- Born: August 1963 (age 63)
- Education: University of Oxford (BA, DPhil)
- Known for: Vice-Chancellor and Principal of Canterbury Christ Church University
- Scientific career
- Workplaces: University of Roehampton, Heythrop College, University of London, SOAS University of London Liverpool Hope University

= Claire Ozanne =

British insect ecologist

Claire Margaret Philippa Ozanne (born August 1963) is a British insect ecologist, who serves as the Vice-Chancellor and Principal of Canterbury Christ Church University.

== Education and career ==
Ozanne was educated at the University of Oxford where she gained a B.A. and then a D.Phil. in Agriculture and Forest Sciences, graduating in 1991.

She was Head of Biological & Health Sciences and also Assistant Dean (Learning & Teaching) and from 2010 to 2020 was Vice Provost (Academic Partnerships and International) at the University of Roehampton.

Between 2017 and 2019 Ozanne was Principal of Heythrop College, University of London, she was appointed to oversee the college's 'orderly' closure.

In September 2020 she moved to SOAS as Deputy Director and Provost.

In 2023 Ozanne became Professor of Ecology and Vice-Chancellor & Rector of Liverpool Hope University.

In April 2026 Ozanne became the Vice-Chancellor and Principal of Canterbury Christ Church University.

== Research ==
Ozanne's research looks at insects in habitats affected by human activities, in particular in temperate and tropical forests.

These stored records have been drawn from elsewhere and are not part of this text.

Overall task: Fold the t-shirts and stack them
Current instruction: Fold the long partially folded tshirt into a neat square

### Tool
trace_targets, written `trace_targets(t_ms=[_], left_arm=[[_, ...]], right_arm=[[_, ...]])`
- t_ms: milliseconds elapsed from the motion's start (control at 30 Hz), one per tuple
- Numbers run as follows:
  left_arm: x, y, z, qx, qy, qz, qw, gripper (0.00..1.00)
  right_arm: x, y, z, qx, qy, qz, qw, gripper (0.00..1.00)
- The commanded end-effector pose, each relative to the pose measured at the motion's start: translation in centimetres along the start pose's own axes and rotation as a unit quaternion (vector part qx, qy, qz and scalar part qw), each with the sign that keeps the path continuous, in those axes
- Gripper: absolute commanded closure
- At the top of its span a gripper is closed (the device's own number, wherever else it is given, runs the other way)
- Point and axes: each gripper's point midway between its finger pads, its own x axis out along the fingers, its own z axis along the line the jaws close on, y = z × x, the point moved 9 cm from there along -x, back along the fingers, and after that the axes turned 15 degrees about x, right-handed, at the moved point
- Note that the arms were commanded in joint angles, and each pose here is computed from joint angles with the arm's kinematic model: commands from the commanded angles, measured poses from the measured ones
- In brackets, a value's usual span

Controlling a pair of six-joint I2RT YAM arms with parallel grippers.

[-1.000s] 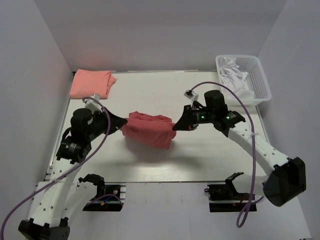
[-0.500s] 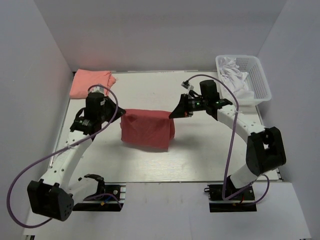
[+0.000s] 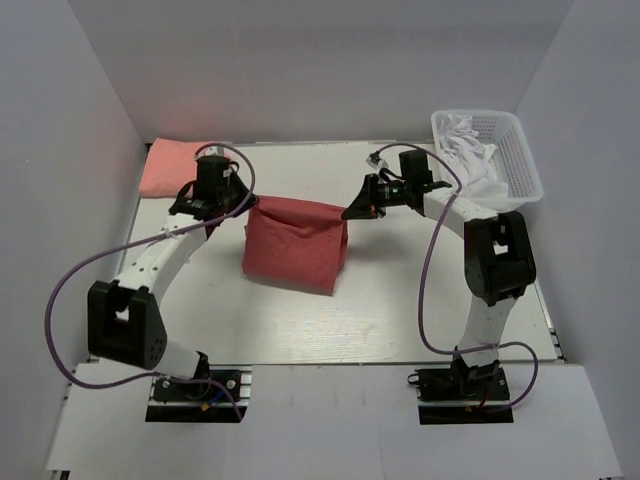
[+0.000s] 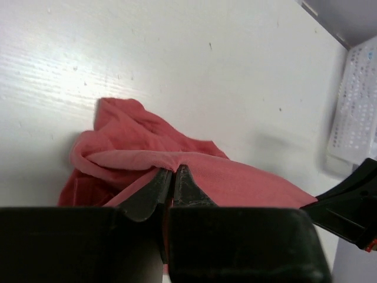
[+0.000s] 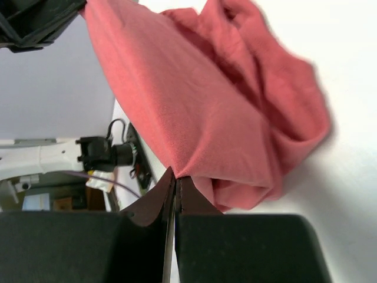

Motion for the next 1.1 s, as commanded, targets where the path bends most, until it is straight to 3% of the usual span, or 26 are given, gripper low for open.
trace_targets(t_ms=[0, 100, 133, 167, 200, 233, 267, 333, 400, 500, 533, 633, 867, 1067], left_arm=[[1.6, -3.1, -0.1, 0.014, -0.033, -0.052, 0.998, 1.00], [3.8, -2.6, 0.2, 0.015, -0.047, -0.032, 0.998, 1.00], [5.3, -2.4, 0.7, 0.013, -0.058, -0.019, 0.998, 1.00], [6.0, -2.1, 0.9, 0.014, -0.064, -0.005, 0.998, 0.98], [7.5, -1.8, 1.1, 0.009, -0.073, 0.012, 0.997, 0.86], [7.3, -2.3, 0.8, 0.009, -0.071, 0.008, 0.997, 0.68], [8.9, -1.9, 1.3, 0.011, -0.089, 0.017, 0.996, 0.35], [9.6, -3.4, 1.2, 0.003, -0.103, 0.011, 0.995, 0.01], [10.5, -5.3, 0.7, -0.001, -0.098, 0.010, 0.995, 0.00], [10.2, -6.6, -0.1, 0.004, -0.070, 0.020, 0.997, 0.00], [9.6, -6.7, -0.3, 0.012, -0.060, 0.020, 0.998, 0.00], [8.2, -5.1, -0.4, 0.035, -0.002, 0.027, 0.999, 0.00], [6.5, 2.1, 1.5, 0.084, 0.006, 0.114, 0.990, 0.00], [7.3, 5.0, 3.7, 0.101, -0.045, 0.168, 0.980, 0.00]], right_arm=[[0.0, -3.0, 0.3, -0.033, 0.000, -0.015, 0.999, 1.00], [0.2, -4.2, -0.1, -0.035, 0.021, -0.032, 0.999, 1.00], [0.7, -4.5, -1.1, -0.026, 0.027, -0.027, 0.999, 0.96], [0.7, -5.1, -1.0, -0.034, 0.027, -0.031, 0.999, 0.84], [1.2, -5.7, -2.0, -0.024, 0.036, -0.031, 0.999, 0.75], [1.4, -5.9, -2.3, -0.018, 0.043, -0.030, 0.998, 0.67], [1.3, -6.9, -1.6, -0.036, 0.040, -0.037, 0.998, 0.10], [1.7, -8.8, -1.3, -0.049, 0.048, -0.043, 0.997, 0.10], [2.0, -9.3, -2.0, -0.049, 0.078, -0.039, 0.995, 0.10], [0.2, -9.9, 1.9, -0.094, 0.118, -0.062, 0.987, 0.10], [0.2, -9.3, 1.0, -0.087, 0.142, -0.073, 0.983, 0.10], [-1.1, -6.7, 1.5, -0.103, 0.144, -0.081, 0.981, 0.10], [-0.2, -0.7, 0.3, -0.099, 0.142, -0.036, 0.984, 0.10], [1.1, 2.0, -0.8, -0.088, 0.159, -0.016, 0.983, 0.10]])
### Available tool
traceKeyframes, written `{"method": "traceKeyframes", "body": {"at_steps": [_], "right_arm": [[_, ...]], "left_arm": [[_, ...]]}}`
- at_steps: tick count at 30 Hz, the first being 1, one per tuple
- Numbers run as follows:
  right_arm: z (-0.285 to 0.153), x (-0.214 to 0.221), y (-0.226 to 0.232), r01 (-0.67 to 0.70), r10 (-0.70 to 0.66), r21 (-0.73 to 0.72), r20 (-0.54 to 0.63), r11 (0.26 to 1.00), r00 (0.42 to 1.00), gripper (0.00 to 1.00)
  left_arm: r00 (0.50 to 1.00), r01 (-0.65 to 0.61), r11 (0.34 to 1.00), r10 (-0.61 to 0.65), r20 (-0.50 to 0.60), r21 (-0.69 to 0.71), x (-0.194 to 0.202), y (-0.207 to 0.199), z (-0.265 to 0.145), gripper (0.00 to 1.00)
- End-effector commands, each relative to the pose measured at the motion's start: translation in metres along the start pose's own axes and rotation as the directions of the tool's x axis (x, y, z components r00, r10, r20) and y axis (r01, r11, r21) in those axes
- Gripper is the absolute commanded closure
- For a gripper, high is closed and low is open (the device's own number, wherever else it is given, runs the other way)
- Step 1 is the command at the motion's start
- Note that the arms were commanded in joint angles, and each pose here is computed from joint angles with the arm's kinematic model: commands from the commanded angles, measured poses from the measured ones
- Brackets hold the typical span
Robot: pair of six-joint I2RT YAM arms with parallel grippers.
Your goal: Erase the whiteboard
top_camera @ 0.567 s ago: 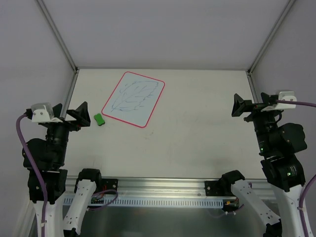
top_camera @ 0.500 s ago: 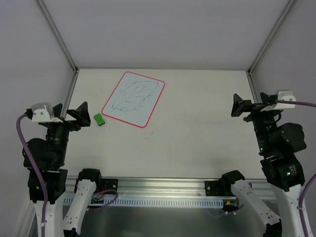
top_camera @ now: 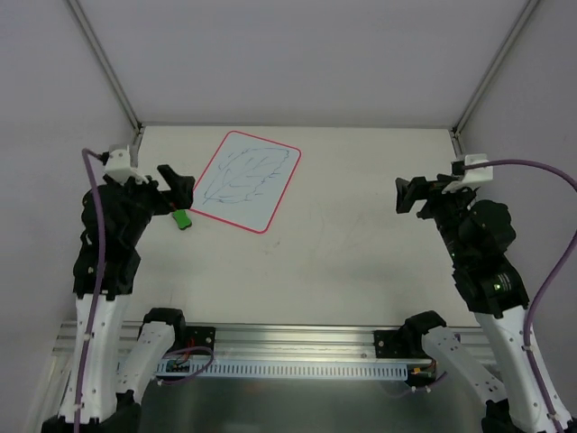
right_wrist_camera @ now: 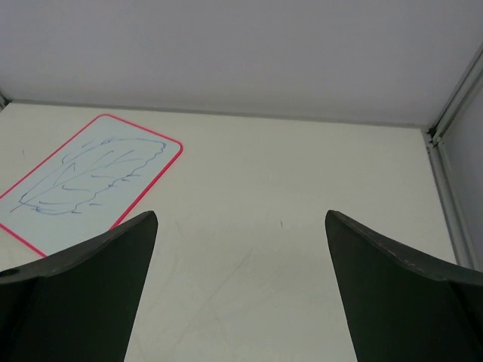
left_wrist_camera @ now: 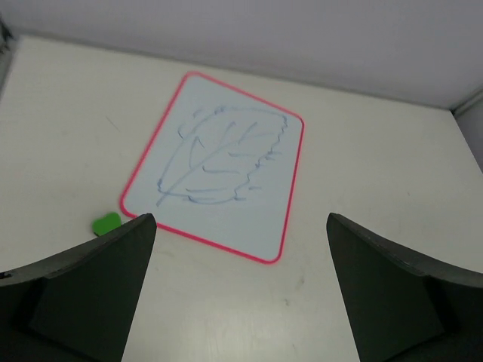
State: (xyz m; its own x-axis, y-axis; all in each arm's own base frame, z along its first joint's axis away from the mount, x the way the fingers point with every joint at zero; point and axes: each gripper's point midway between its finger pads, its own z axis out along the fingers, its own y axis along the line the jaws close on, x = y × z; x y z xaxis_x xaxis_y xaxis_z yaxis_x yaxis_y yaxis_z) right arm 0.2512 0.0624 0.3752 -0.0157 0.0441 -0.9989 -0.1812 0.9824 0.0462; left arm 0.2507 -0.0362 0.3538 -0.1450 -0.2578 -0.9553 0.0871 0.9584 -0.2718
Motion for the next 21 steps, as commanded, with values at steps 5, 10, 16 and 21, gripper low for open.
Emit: {"method": "traceKeyframes", "body": {"at_steps": [5, 10, 16, 21], "right_arm": [[0.039, 0.077, 0.03, -0.121, 0.101, -0.074, -0.233, 0.99, 0.967, 0.01], [0.052, 0.122, 0.047, -0.199, 0.148, -0.099, -0.38, 0.975, 0.913, 0.01], [0.058, 0.165, 0.061, -0.267, 0.178, -0.111, -0.499, 0.957, 0.848, 0.01], [0.057, 0.181, 0.057, -0.254, 0.171, -0.091, -0.522, 0.963, 0.835, 0.01]], "left_arm": [[0.872, 0.127, 0.992, -0.112, -0.477, -0.002, 0.12, -0.03, 0.098, 0.01], [0.778, 0.128, 0.992, -0.11, -0.619, -0.016, 0.169, -0.057, 0.149, 0.01], [0.682, 0.08, 0.996, -0.085, -0.727, -0.041, 0.236, -0.078, 0.193, 0.07], [0.598, 0.031, 0.999, -0.046, -0.8, -0.034, 0.295, -0.092, 0.199, 0.21]]}}
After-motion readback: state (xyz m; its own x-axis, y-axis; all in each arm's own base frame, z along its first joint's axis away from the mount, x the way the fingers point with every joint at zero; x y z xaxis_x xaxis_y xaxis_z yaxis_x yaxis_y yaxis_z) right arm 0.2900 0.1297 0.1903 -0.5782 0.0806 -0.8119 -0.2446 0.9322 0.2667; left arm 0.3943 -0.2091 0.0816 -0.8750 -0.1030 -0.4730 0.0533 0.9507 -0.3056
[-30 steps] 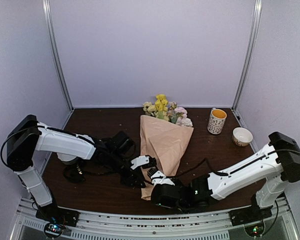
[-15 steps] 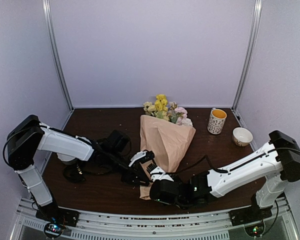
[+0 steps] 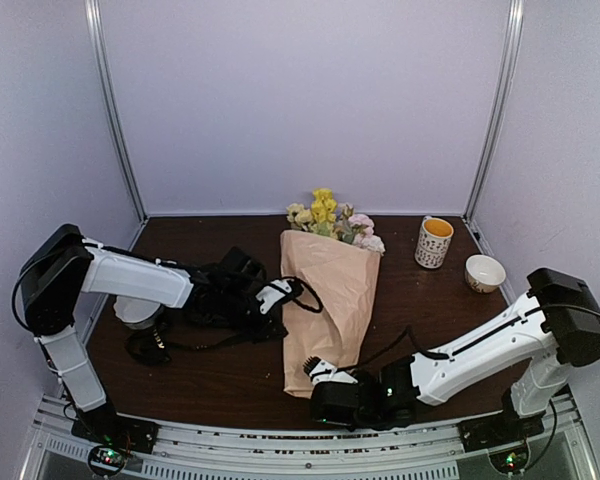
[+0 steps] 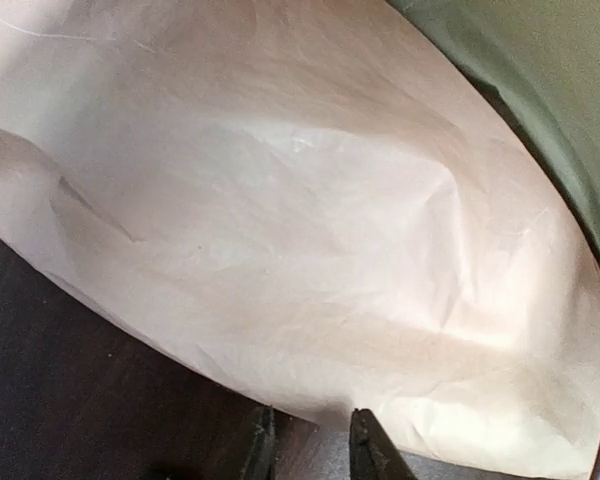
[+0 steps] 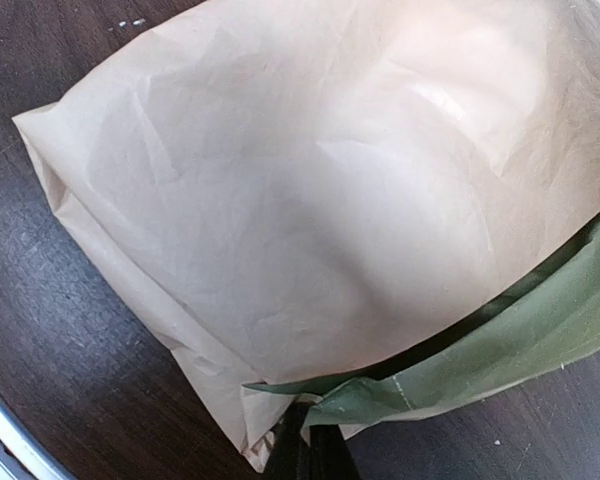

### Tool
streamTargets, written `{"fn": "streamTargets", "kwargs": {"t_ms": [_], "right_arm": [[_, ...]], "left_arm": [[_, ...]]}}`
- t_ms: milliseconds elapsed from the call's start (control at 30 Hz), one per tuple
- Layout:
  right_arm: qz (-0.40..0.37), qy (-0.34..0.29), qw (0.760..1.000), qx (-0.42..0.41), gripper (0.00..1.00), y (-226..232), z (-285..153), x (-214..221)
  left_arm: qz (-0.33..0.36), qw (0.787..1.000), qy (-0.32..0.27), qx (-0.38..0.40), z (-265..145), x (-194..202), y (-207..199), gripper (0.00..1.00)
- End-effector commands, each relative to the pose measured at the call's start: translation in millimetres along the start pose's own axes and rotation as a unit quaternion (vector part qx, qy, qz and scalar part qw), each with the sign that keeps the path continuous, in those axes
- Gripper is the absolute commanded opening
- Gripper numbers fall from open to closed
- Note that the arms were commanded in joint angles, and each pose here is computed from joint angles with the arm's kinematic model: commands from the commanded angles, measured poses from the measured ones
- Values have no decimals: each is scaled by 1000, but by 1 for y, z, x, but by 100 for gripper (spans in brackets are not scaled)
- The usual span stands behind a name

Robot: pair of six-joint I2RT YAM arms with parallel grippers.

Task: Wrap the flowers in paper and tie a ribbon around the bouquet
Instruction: Fold the two-thirds-folded wrapping paper at the center of the board.

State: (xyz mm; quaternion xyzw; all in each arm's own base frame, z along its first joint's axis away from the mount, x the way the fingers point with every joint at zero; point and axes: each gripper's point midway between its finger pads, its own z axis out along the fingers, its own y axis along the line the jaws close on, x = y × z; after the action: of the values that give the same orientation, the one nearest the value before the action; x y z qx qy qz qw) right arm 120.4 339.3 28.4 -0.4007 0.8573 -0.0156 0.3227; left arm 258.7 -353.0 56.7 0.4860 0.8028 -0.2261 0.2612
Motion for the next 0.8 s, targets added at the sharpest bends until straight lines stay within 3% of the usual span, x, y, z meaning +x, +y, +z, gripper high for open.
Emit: {"fn": "streamTargets", "kwargs": {"t_ms": [0, 200, 500, 767], "right_arm": [[-4, 13, 1000, -6, 0, -2, 0, 7], [-30, 11, 999, 15, 0, -4, 0, -3], [-73, -37, 995, 59, 0, -16, -31, -65], [-122, -32, 990, 57, 0, 1, -20, -75]], "left_arm": [[-6, 1000, 8, 5, 10, 3, -1, 31], [-27, 998, -19, 50, 16, -10, -14, 34], [-31, 997, 20, 73, 34, 7, -21, 34], [-42, 995, 17, 88, 40, 8, -25, 34]]}}
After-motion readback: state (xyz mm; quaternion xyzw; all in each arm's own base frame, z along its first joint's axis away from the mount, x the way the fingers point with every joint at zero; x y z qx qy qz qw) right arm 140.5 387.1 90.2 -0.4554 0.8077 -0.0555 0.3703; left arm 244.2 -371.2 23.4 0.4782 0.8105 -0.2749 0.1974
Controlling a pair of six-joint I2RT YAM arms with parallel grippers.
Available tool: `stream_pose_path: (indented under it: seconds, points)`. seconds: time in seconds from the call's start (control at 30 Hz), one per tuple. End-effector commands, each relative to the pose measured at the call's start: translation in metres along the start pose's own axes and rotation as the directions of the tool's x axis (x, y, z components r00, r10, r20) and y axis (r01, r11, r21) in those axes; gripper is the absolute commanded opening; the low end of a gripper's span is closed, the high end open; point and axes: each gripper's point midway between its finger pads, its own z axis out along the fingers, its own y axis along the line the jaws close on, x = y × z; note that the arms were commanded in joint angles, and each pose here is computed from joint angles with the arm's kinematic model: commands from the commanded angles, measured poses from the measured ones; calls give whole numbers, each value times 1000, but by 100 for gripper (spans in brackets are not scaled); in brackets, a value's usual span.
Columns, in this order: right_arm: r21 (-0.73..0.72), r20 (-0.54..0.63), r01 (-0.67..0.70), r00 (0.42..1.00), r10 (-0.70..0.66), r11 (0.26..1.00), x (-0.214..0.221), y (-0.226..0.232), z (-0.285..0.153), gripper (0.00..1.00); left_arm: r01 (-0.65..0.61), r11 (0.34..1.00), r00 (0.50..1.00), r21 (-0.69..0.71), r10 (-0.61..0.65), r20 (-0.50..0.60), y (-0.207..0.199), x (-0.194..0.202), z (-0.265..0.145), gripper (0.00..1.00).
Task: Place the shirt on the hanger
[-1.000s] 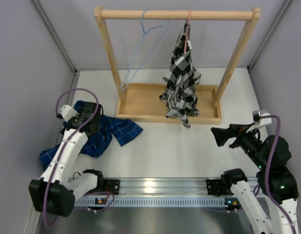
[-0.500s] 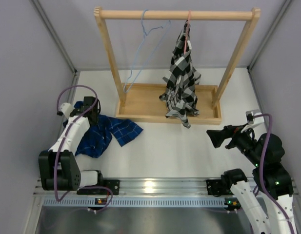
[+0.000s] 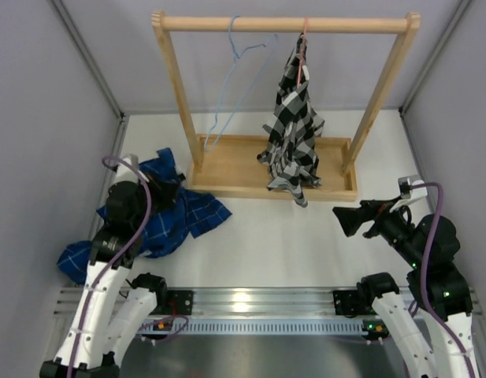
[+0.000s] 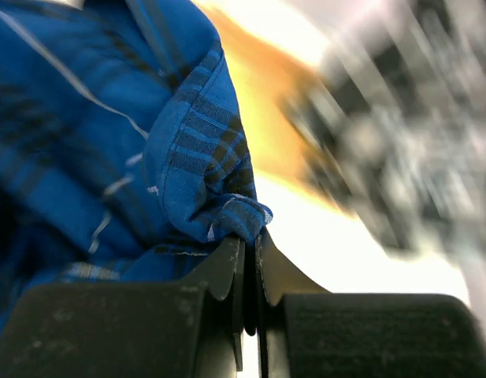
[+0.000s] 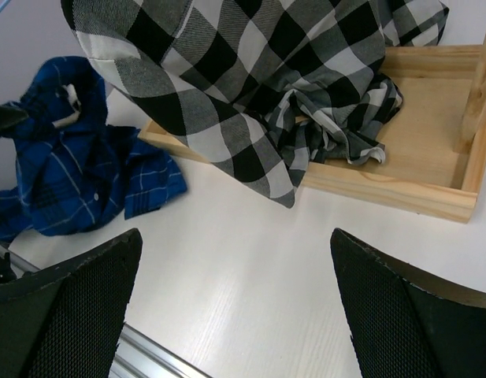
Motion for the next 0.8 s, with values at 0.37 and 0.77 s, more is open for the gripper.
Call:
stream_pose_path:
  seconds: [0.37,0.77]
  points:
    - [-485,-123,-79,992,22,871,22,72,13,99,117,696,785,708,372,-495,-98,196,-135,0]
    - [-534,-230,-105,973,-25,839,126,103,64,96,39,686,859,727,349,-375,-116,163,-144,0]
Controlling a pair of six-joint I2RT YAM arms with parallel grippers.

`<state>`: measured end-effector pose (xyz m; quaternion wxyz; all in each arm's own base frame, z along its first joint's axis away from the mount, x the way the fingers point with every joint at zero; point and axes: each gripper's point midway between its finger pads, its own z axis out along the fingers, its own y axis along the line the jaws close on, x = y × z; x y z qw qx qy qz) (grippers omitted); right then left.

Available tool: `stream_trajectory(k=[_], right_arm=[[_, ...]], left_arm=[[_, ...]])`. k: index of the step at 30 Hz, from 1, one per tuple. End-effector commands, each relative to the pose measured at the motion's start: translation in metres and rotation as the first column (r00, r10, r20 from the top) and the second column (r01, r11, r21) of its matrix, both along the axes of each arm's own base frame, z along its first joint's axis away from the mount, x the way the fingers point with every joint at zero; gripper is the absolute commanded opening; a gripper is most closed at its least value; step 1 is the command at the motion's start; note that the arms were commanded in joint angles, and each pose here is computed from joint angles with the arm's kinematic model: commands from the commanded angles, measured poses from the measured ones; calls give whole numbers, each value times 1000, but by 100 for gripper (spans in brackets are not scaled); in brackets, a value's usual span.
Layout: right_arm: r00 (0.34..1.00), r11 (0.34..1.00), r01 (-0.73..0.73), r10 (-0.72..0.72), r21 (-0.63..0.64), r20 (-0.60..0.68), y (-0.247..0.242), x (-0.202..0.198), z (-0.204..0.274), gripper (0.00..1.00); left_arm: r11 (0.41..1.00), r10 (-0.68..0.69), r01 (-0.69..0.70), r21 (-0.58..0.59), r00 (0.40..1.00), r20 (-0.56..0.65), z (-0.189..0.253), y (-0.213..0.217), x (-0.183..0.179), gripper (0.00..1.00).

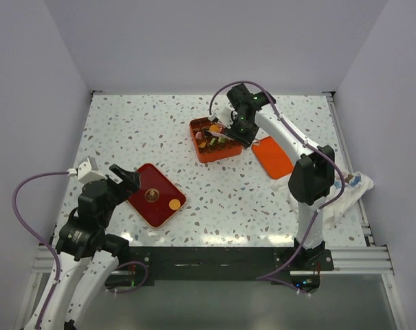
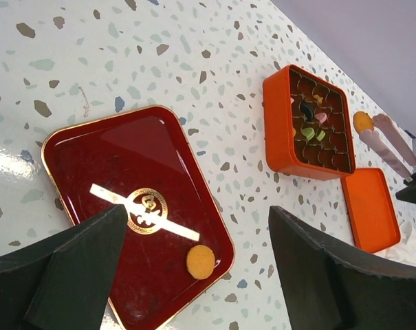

She has surveyed insects all around the world, including in Ethiopia which she talked about to Brett Westwood on the BBC Radio 4's Saving Species programme.

She helped found the Global Canopy Programme and has written several book chapters on insects on forests:

- Chapter 4 Sampling methods for forest understory vegetation, & Chapter 7 Techniques and methods for sampling canopy vegetation, in Insect sampling in forest ecosystems, edited by Simon R Leather, published by Blackwell in 2005.
- Chapter 14 Collecting arthropods and arthropod remains for primate studies, in Field and Laboratory Methods in Primatology: A Practical Guide, edited by Joanna M. Setchell & Deborah J. Curtis, published by Cambridge University Press in 2012.
- Chapter 10 Canopies and climate change, in Treetops at Risk: Challenges of Global Canopy Ecology and Conservation, edited by Margaret Lowman, Soubadra Devy & T. Ganesh, published by Springer in 2013.

== Awards and honours ==
Ozanne is a principal fellow of the Higher Education Academy.